--- AVAILABLE DATA Enclosed Below ---
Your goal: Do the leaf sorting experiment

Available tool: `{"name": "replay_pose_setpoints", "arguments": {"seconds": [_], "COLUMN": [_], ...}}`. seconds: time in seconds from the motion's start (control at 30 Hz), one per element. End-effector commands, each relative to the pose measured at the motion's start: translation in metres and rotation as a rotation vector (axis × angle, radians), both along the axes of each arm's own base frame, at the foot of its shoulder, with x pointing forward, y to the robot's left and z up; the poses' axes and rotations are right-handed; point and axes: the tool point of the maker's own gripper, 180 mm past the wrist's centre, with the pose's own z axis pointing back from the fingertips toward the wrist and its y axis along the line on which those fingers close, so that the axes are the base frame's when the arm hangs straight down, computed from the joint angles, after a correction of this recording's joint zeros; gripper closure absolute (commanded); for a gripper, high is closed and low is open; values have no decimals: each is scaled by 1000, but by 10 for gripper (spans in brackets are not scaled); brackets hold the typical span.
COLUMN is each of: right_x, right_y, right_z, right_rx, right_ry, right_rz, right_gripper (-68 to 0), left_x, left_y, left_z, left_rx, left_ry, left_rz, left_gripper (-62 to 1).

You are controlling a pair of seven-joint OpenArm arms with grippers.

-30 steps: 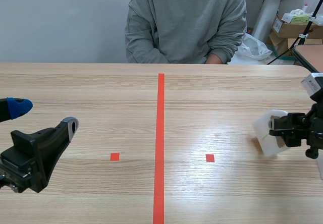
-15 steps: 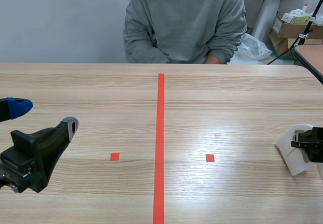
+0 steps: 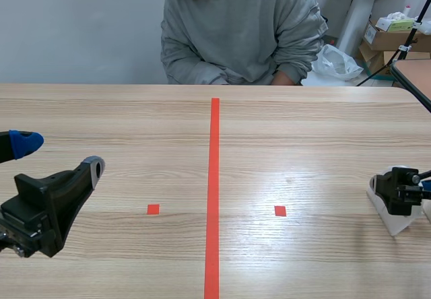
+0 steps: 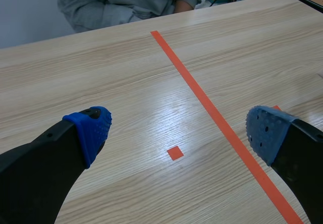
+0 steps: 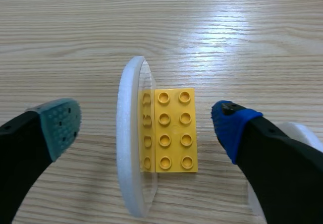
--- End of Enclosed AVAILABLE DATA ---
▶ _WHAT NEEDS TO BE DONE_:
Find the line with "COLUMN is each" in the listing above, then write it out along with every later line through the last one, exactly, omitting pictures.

▶ _EXERCISE ANSWER_:
COLUMN is each of: right_x, right_y, right_z, right_rx, right_ry, right_rz, right_gripper (-68 to 0), left_x, left_y, left_z, left_rx, left_ry, left_rz, left_gripper (-62 to 1).

You are controlling a pair of seven-joint OpenArm arms with grippers.

-30 steps: 
-15 steps: 
+0 steps: 
+0 steps: 
+0 steps: 

This exercise requires no additional output.